> [Task statement]
Please write out every entry below, word for word.

*** Begin section ***

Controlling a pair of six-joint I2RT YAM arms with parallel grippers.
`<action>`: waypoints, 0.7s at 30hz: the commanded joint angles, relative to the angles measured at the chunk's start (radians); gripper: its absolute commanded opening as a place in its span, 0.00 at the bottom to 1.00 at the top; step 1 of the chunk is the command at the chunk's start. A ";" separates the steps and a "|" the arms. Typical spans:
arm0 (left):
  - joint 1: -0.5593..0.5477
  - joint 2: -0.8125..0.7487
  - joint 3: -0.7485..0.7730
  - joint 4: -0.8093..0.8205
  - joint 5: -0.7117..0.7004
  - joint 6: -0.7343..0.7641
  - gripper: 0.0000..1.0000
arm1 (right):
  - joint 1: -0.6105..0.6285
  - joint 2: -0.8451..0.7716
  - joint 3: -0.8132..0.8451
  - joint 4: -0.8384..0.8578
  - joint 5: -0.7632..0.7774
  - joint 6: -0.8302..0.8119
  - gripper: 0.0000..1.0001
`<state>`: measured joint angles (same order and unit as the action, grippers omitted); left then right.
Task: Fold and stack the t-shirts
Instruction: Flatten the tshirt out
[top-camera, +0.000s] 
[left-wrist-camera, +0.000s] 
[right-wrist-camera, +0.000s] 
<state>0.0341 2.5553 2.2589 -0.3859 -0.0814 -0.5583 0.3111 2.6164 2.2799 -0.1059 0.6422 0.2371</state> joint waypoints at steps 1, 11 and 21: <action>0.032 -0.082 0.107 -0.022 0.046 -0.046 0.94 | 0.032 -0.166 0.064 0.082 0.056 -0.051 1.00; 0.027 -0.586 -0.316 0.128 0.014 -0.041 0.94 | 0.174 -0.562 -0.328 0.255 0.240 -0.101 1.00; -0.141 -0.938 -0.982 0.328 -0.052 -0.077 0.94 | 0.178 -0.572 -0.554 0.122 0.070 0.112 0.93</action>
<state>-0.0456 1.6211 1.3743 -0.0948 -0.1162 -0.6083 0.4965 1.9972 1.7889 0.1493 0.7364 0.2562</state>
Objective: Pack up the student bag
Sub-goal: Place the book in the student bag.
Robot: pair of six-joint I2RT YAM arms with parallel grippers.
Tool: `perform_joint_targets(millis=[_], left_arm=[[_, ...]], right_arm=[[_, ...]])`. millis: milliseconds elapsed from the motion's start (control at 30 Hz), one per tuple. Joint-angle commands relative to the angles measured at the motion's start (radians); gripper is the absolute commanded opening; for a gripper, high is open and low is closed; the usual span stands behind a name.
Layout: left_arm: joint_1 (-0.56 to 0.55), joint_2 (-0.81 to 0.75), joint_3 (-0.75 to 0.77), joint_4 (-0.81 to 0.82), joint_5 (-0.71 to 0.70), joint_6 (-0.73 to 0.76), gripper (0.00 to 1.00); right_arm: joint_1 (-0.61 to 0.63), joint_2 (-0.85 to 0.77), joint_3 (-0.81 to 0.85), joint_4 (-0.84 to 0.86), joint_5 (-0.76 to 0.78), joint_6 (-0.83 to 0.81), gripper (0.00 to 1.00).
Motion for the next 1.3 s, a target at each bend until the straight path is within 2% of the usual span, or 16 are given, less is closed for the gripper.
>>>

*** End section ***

> [Written answer]
Controlling a pair of six-joint I2RT YAM arms with parallel grippers.
`<action>`: waypoints, 0.7s at 30hz: the commanded joint angles, relative to the angles measured at the chunk's start (radians); gripper: its absolute commanded opening as a place in its span, 0.00 at the bottom to 1.00 at the top; step 1 of the chunk is the command at the chunk's start. A ";" separates the steps and a "|" the arms. Typical spans:
arm0 (left):
  - joint 1: -0.5593..0.5477
  - joint 2: -0.8125..0.7487
  - joint 3: -0.7485..0.7730
  - joint 4: -0.8093..0.8205
  - joint 5: -0.7117..0.7004
  - joint 6: -0.7343..0.7641
  - gripper: 0.0000..1.0000
arm1 (right):
  - joint 1: -0.6105..0.6285
  - joint 2: -0.8451..0.7716
  - joint 3: -0.8132..0.8451
  - joint 4: -0.8384..0.8578
  - joint 5: -0.7632..0.7774
  - joint 6: -0.8302..0.8119
  - gripper: 0.0000..1.0001
`<state>`: measured joint angles (same order and unit as the action, grippers omitted); left then right.
Task: Fold and stack the t-shirts
Instruction: Flatten the tshirt out
[top-camera, +0.000s] 
[left-wrist-camera, +0.000s] 
[right-wrist-camera, +0.000s] 
<state>0.0341 2.5553 2.2589 -0.3859 -0.0814 -0.5583 0.3111 2.6164 2.2799 -0.1059 0.6422 0.2371</state> joint waypoints at steps 1, 11 and 21: <action>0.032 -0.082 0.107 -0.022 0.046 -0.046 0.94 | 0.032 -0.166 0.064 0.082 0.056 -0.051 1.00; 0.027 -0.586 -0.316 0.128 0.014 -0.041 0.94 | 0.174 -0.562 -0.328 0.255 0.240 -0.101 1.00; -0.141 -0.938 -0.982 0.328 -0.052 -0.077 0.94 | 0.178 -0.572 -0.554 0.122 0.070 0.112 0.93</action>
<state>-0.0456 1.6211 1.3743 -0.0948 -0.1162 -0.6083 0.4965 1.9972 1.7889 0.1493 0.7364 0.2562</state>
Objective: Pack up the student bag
Sub-goal: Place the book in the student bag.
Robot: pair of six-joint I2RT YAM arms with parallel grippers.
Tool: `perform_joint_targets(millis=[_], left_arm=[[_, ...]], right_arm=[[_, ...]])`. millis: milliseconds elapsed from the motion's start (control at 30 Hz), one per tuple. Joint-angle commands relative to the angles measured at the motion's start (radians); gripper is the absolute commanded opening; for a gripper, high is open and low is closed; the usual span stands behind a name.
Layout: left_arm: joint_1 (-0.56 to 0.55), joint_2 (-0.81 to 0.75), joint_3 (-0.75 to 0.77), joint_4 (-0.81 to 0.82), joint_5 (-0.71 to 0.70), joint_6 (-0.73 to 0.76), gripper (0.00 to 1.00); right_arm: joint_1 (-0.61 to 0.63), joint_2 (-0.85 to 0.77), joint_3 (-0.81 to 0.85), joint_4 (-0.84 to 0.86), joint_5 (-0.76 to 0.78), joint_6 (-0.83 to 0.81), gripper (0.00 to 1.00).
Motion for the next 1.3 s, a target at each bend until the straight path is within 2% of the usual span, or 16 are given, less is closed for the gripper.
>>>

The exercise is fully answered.